Work to complete: Leaving out all pictures, write out word for word the lines from the one containing "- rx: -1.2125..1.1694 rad" to the end of the data below.

Data section:
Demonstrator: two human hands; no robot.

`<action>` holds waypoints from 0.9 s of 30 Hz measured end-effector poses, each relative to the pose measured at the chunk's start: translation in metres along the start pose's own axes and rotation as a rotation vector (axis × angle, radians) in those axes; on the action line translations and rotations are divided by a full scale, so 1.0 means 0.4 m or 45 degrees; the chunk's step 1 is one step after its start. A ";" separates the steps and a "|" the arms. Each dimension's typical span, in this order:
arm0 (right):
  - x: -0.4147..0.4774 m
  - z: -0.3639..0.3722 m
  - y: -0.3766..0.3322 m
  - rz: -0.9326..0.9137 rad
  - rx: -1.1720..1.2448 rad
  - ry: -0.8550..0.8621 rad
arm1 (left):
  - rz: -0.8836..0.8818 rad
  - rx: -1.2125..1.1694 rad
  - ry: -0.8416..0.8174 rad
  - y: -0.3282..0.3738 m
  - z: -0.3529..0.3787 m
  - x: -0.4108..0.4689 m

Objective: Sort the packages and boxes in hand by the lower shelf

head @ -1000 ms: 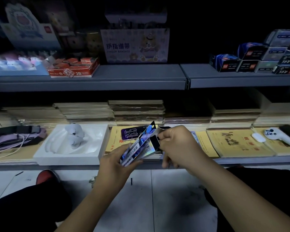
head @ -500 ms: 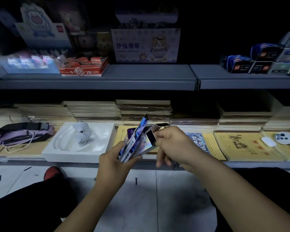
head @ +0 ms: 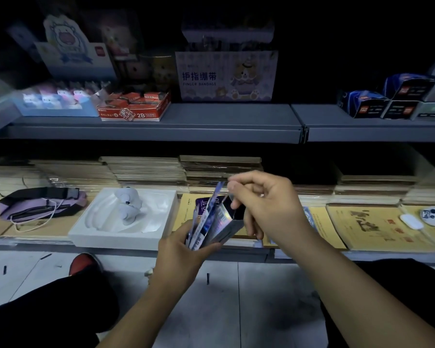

Completed task:
  - rx: -1.2125..1.1694 rad
  - ry: -0.8416..0.8174 rad
  - y: -0.3282..0.3738 m
  - z: -0.3529..0.3787 m
  - x: -0.4108..0.4689 m

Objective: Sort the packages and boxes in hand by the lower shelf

head @ -1000 ms: 
head @ -500 ms: 
head @ +0 ms: 

This output contains the full answer.